Jane Siegel/Travel + Leisure


We left our home in Grand Rapids, Michigan, on Nov. 25, 2024. Our first national park was the smallest one: Gateway Arch in St. Louis, Missouri. We took the ratcheting little elevator up to the top of the world’s tallest arch at 630 feet. The view from above St. Louis was pretty, but I found the one from below, at the base of the stainless-steel monument designed by Eero Saarinen, to be even better.

We spent Thanksgiving near Oklahoma City, and had steak, eating local, instead of turkey.

After a long drive following Route 66 through Texas and New Mexico, we visited Petrified Forest National Park in Arizona. Entire trees, some 200 feet tall, left where they fell in the Painted Desert more than 200 million years ago, are now crystalline.

The Route 66 wall mural in Winslow, Arizona.

Jane Siegel/Travel + Leisure


Entering Death Valley National Park, we stopped at the first overlook, Zabriskie Point. The view was shocking: miles and miles of rock—mudstone badlands—filling the horizon. People were scrabbling over these enormous piles far off in the distance.

It was just before Christmas, and The Inn at Death Valley, a restored adobe compound set in a desert-oasis garden, was decorated with pinyon pine. Frank Sinatra’s voice, singing Christmas songs, wafted in the air.

From our first view of El Capitan and Half Dome, Yosemite felt big—big sky, big climbs, big views. The valley is ringed by monumental granite walls, made famous by photographer Ansel Adams. On our second night, we visited The Ahwahnee hotel for dinner. Walking into the dining room, we were overwhelmed by the height of the windows at one end and the timbered ceiling beams above us. When we left Yosemite, snow was just starting to fall.

Our last national park before the holidays was the Redwood. It was wet with rain, but silent under the protection of the big trees. We hiked quietly through the park, the only sounds the squishing of our shoes and the dripping of water onto our heads.

The iconic Joshua trees in Californias Joshua Tree National Park.

Jane Siegel/Travel + Leisure


In January, we visited Sequoia National Park, California wine country, and Palm Springs, followed by Joshua Tree and Saguaro national parks. In Carlsbad Caverns, we walked 750 feet down into the earth, met at every turn with calcite formations.

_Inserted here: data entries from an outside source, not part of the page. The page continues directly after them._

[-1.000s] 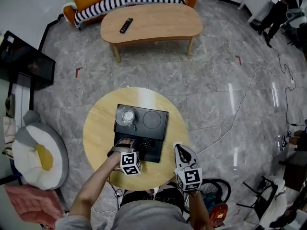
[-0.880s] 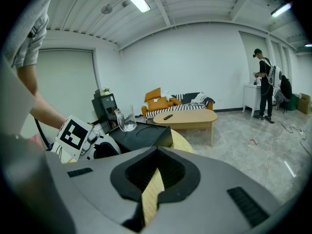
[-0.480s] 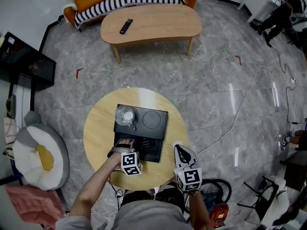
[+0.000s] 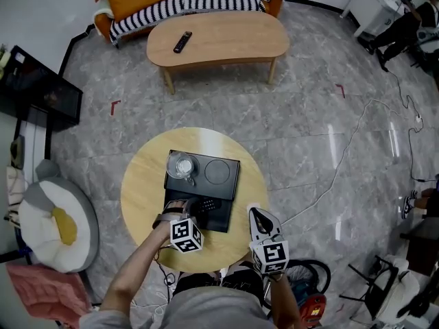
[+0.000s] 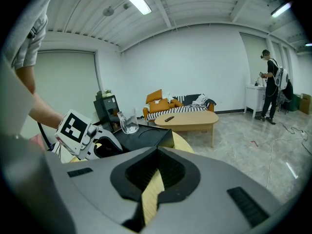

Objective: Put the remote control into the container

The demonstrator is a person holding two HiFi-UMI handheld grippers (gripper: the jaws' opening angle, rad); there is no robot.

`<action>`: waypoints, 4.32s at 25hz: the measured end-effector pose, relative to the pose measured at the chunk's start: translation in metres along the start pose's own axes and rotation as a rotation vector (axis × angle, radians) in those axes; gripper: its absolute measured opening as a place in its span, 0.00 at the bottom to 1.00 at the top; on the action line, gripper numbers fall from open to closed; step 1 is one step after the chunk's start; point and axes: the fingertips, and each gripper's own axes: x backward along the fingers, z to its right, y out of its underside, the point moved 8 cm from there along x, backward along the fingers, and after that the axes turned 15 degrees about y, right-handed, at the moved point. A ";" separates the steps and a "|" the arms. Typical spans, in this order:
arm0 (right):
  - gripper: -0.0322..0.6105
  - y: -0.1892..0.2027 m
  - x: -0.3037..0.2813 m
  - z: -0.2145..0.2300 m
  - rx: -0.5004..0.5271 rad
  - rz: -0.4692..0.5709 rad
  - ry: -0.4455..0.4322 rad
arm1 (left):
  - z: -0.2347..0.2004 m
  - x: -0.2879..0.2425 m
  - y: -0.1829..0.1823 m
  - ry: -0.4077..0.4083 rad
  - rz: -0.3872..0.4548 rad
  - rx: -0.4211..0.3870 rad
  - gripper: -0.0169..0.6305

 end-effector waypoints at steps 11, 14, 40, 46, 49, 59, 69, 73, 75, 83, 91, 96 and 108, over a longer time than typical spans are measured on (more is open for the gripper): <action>0.06 -0.011 0.013 -0.006 0.015 0.031 -0.027 | 0.007 0.045 -0.009 -0.078 0.096 0.111 0.33; 0.06 -0.014 0.019 -0.008 0.024 0.041 -0.033 | 0.010 0.064 -0.011 -0.110 0.189 0.215 0.25; 0.06 -0.054 0.083 -0.038 0.109 0.194 -0.088 | 0.081 0.197 -0.033 -0.454 0.754 0.472 0.04; 0.06 -0.055 0.098 -0.050 0.103 0.221 -0.086 | 0.102 0.211 -0.026 -0.474 0.819 0.454 0.04; 0.06 -0.054 0.103 -0.056 0.099 0.222 -0.089 | 0.109 0.217 -0.022 -0.487 0.834 0.457 0.04; 0.06 -0.052 0.112 -0.064 0.106 0.235 -0.092 | 0.120 0.220 -0.021 -0.458 0.863 0.446 0.04; 0.06 -0.047 0.127 -0.042 0.090 0.229 -0.044 | 0.122 0.210 -0.041 -0.442 0.885 0.475 0.04; 0.06 -0.044 0.129 -0.019 0.083 0.223 -0.020 | 0.122 0.195 -0.056 -0.425 0.873 0.499 0.04; 0.06 -0.043 0.129 -0.004 0.083 0.224 -0.012 | 0.123 0.186 -0.067 -0.418 0.869 0.496 0.04; 0.06 -0.045 0.120 0.064 0.103 0.202 -0.059 | 0.122 0.154 -0.121 -0.427 0.853 0.552 0.04; 0.06 -0.050 0.111 0.131 0.107 0.188 -0.079 | 0.114 0.121 -0.175 -0.435 0.840 0.602 0.04; 0.06 -0.044 0.100 0.158 0.111 0.158 -0.096 | 0.104 0.102 -0.191 -0.437 0.813 0.640 0.04; 0.06 -0.013 0.058 0.176 0.149 0.063 -0.200 | 0.098 0.029 -0.180 -0.414 0.664 0.802 0.04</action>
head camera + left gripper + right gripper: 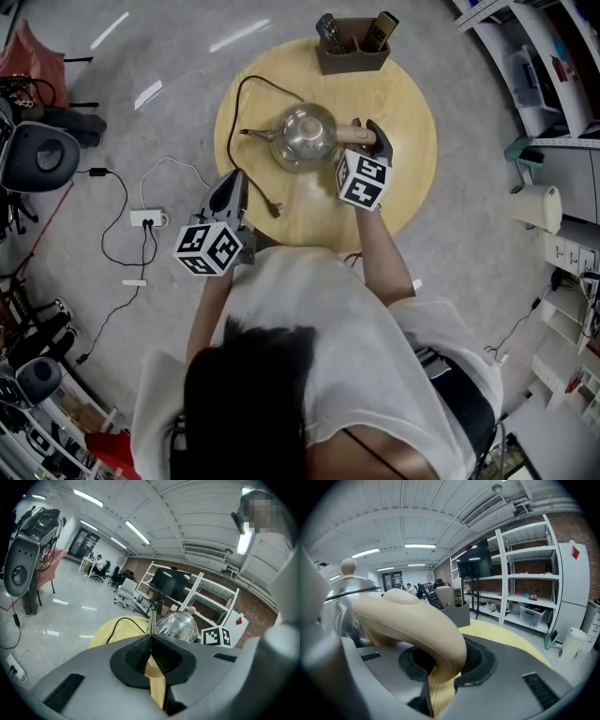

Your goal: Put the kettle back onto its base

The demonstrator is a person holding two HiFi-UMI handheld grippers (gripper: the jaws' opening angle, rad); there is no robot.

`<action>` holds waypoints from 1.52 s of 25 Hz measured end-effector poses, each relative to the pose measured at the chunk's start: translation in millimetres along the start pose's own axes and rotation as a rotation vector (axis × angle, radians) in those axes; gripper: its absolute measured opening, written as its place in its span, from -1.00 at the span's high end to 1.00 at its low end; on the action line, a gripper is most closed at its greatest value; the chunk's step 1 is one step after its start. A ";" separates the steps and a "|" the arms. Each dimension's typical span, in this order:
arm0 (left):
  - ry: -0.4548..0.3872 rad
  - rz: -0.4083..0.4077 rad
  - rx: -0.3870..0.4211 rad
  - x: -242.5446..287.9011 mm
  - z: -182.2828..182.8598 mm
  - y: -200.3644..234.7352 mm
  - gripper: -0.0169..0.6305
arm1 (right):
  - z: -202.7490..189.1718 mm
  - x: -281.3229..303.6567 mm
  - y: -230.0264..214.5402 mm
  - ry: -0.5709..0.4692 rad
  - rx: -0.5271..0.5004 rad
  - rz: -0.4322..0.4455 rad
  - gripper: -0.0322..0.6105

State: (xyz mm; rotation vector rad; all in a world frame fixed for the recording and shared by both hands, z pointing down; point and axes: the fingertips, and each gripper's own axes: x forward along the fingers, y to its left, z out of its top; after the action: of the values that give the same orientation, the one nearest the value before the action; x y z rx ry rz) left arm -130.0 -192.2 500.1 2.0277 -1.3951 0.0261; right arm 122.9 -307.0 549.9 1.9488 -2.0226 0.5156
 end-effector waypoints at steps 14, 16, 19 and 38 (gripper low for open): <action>-0.047 -0.019 0.050 1.6 8.8 -11.4 0.86 | -9.5 -11.1 -3.7 0.033 0.013 0.026 0.26; -0.040 -0.023 0.039 3.3 6.7 -12.1 0.86 | -10.9 -17.0 -5.5 0.030 0.019 0.027 0.22; -0.035 -0.030 0.031 4.2 3.9 -14.9 0.86 | -13.0 -29.3 -4.2 0.028 0.018 0.042 0.22; -0.072 -0.127 0.069 -4.7 -6.4 -68.5 0.86 | 8.6 -117.9 8.8 -0.046 0.026 0.194 0.23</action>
State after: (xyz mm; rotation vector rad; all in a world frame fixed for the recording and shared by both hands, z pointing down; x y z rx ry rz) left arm -72.5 -170.8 468.5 2.1908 -1.3217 -0.0549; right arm 120.0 -204.9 489.7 1.8049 -2.2584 0.5473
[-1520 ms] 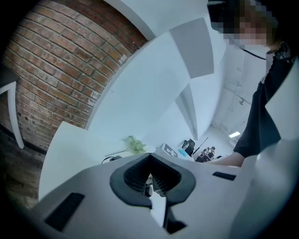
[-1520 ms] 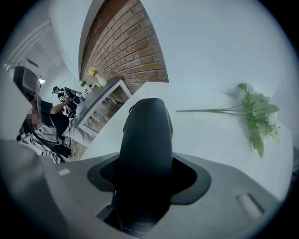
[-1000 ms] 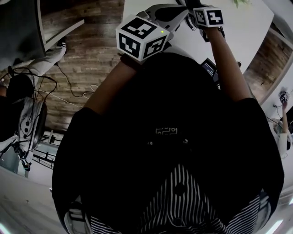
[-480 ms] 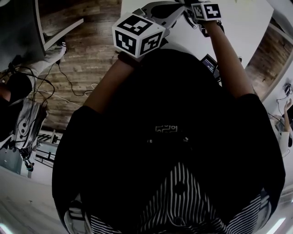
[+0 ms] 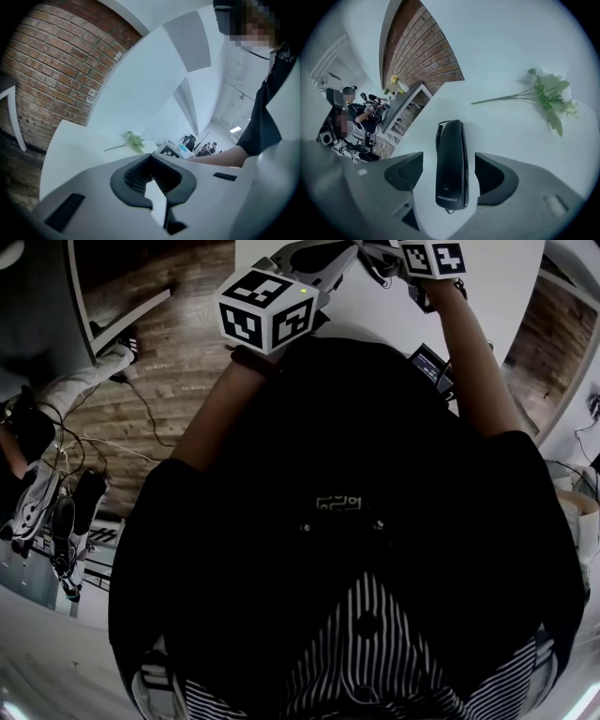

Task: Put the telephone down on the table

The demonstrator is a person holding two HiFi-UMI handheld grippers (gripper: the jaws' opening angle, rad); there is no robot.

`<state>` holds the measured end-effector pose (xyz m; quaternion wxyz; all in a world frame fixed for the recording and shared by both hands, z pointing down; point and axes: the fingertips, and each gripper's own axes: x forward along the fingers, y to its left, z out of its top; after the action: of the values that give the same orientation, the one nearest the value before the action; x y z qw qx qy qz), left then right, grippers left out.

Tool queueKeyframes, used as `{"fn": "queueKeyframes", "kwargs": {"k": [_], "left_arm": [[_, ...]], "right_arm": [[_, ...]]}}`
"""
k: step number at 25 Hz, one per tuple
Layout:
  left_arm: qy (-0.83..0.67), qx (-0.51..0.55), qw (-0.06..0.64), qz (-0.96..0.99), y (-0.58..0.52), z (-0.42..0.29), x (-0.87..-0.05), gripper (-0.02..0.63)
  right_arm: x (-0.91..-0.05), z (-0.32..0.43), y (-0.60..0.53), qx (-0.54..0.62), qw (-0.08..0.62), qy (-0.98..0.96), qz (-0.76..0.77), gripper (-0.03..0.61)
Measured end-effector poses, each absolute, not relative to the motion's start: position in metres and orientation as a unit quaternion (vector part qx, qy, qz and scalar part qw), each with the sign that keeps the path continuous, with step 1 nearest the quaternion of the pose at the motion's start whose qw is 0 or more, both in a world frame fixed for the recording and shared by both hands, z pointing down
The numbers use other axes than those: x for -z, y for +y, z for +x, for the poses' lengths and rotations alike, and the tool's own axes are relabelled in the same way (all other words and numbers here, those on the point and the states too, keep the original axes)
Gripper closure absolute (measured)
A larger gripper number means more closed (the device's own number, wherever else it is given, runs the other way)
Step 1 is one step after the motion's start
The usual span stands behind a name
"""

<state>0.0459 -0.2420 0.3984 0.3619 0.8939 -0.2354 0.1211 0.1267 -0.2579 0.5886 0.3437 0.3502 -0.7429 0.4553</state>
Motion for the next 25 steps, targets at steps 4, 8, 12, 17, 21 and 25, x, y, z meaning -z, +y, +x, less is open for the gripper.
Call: {"fn": "queueKeyframes", "kwargs": {"k": [4, 8, 12, 17, 21, 25], "left_arm": [[-0.237, -0.122, 0.353, 0.897, -0.238, 0.045, -0.397, 0.612], [-0.232, -0.121, 0.342, 0.903, -0.236, 0.048, -0.394, 0.612], [-0.225, -0.123, 0.332, 0.908, -0.234, 0.051, -0.393, 0.612], [-0.211, -0.121, 0.317, 0.917, -0.224, 0.066, -0.383, 0.612], [-0.195, -0.12, 0.299, 0.926, -0.214, 0.083, -0.375, 0.612], [-0.173, -0.124, 0.285, 0.935, -0.192, 0.104, -0.374, 0.612]], "right_arm": [[-0.564, 0.14, -0.254, -0.447, 0.325, -0.751, 0.362, 0.242], [-0.545, 0.154, -0.25, -0.437, 0.31, -0.755, 0.377, 0.243], [-0.529, 0.162, -0.245, -0.436, 0.29, -0.759, 0.388, 0.244], [-0.499, 0.169, -0.233, -0.419, 0.262, -0.774, 0.396, 0.26], [-0.469, 0.159, -0.217, -0.37, 0.249, -0.818, 0.363, 0.435], [-0.445, 0.167, -0.196, -0.335, 0.204, -0.839, 0.378, 0.577]]}}
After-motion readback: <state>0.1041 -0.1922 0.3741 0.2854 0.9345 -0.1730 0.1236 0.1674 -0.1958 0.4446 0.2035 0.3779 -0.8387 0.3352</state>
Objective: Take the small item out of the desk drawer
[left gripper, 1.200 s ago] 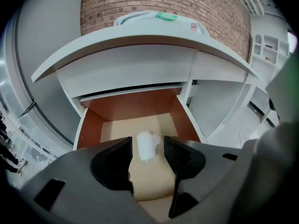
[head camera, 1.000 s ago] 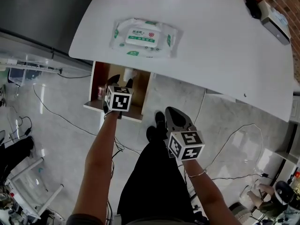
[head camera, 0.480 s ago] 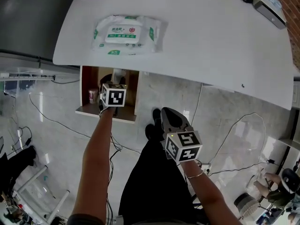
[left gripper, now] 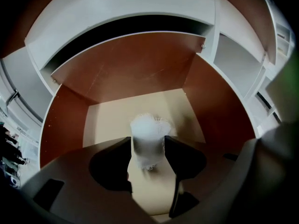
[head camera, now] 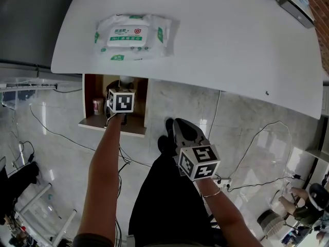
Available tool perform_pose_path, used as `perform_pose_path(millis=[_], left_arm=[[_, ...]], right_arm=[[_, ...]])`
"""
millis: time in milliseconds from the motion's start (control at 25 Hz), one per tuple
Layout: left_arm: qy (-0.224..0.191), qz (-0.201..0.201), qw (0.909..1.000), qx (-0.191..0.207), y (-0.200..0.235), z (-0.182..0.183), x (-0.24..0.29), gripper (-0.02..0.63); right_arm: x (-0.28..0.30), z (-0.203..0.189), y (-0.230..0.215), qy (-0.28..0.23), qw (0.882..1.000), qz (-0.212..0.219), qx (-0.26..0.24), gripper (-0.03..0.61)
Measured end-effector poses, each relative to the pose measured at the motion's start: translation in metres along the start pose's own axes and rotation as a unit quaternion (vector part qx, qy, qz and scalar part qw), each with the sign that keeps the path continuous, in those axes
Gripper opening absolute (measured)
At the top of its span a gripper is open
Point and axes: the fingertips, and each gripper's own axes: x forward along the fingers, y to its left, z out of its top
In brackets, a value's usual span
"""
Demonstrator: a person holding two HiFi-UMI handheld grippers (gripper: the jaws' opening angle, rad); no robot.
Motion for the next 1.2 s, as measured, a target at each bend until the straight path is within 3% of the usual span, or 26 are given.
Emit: perform_pose_path(millis=[600, 1200], left_arm=[[0.021, 0.019, 0.9996, 0.004, 0.006, -0.001, 0.009, 0.193], [-0.029, 0.001, 0.9971, 0.070, -0.013, 0.008, -0.063, 0.190]], right_arm=[[0.001, -0.005, -0.004, 0.008, 1.000, -0.005, 0.004, 0.005], [-0.004, 0.016, 0.023, 0.003, 1.000, 0.008, -0.013, 0.005]])
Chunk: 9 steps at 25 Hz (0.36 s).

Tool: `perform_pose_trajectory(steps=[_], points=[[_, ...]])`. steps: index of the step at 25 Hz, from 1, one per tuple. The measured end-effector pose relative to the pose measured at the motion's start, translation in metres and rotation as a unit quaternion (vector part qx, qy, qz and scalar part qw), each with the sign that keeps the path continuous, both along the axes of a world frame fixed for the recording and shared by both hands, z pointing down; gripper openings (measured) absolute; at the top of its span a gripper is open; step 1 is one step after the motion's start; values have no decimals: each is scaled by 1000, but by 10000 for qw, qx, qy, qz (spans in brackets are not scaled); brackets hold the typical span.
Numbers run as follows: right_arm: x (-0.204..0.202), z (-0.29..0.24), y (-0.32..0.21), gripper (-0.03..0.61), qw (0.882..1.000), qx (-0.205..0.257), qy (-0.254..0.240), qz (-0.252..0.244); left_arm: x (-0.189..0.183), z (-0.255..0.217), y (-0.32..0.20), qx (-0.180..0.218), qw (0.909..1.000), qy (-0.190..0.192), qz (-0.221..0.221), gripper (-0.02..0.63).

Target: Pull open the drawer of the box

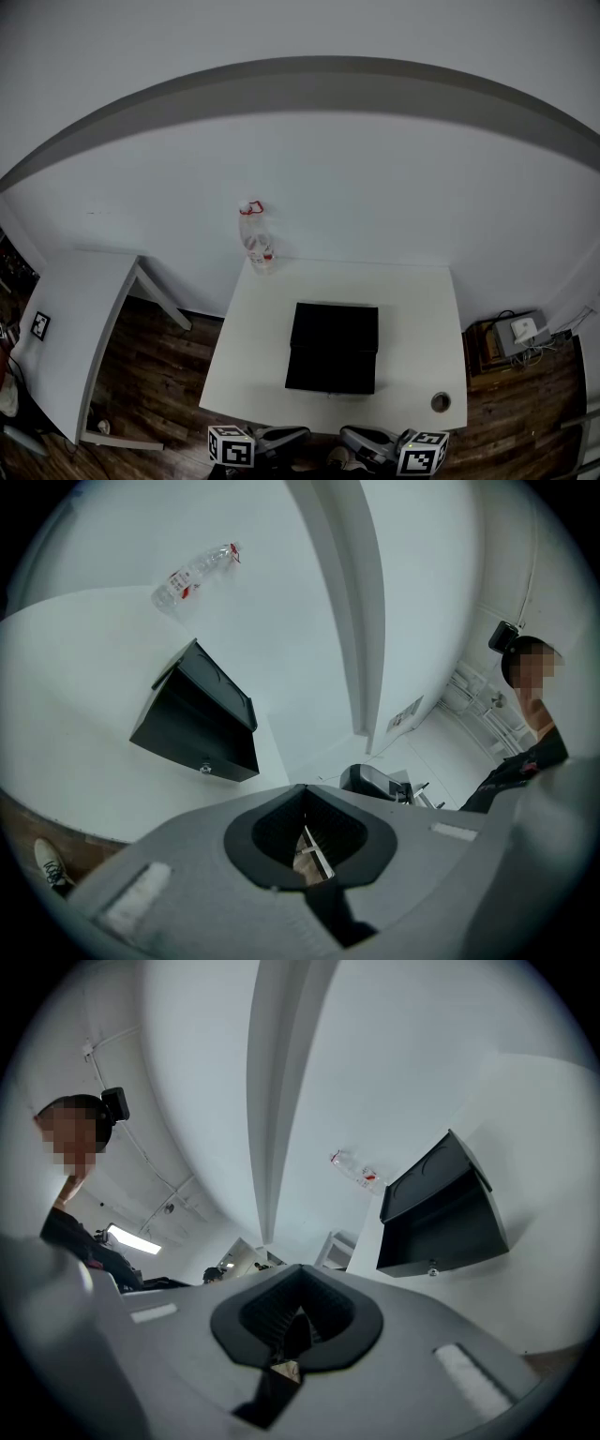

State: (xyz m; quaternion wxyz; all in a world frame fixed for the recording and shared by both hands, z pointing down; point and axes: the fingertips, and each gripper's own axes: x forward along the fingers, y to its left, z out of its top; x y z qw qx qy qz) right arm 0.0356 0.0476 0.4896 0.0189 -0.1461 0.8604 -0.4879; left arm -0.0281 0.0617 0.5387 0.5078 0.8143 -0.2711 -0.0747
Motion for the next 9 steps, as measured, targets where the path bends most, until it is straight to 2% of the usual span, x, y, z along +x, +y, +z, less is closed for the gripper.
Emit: perform_pose_trajectory(steps=[9], points=[[2, 0, 1, 5, 10000, 4, 9, 19, 1, -2, 2, 11, 10000, -8, 28, 5]])
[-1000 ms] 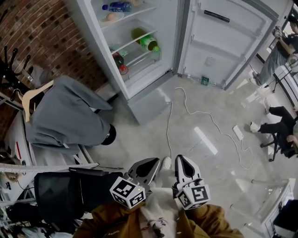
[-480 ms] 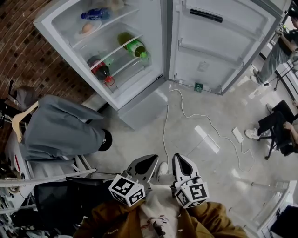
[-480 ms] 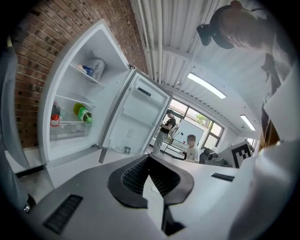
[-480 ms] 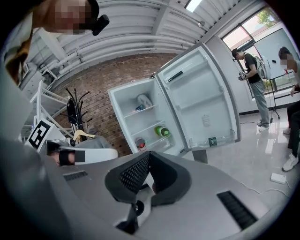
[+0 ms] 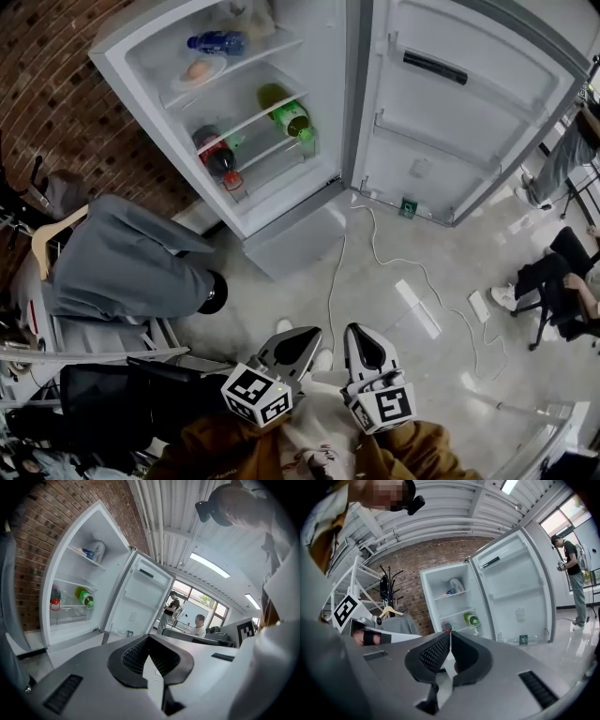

Big Bend National Park is in the southwest corner of Texas, along the Rio Grande. It’s one of the biggest and most remote national parks, with 1,250 square miles that includes the Chihuahuan Desert, the Chisos Mountains, and spectacular river canyons. We hiked Santa Elena Canyon, its sheer walls rising in Mexico barely a stone’s throw away.

Traveling through Big Bend National Park in Texas.

Jane Siegel/Travel + Leisure


Our last park was a national parkway, the Natchez Trace, which follows an ancient trail used by Native Americans and explorers such as Daniel Boone, from Natchez, Mississippi, to Memphis, Tennessee. We hiked parts of the Sunken Trace, a portion so deeply worn down that its walls can reach up to 15 feet above the trail.

We arrived back in Michigan on Feb. 1, 2025. Rosie is now in storage, waiting for the next adventure. And I am itching to get back out again. The national parks restored in me a childlike sense of wonder. Every day brought something new to see.

You should go. And when you see the next T+L contest, enter it. You might be surprised by what happens next.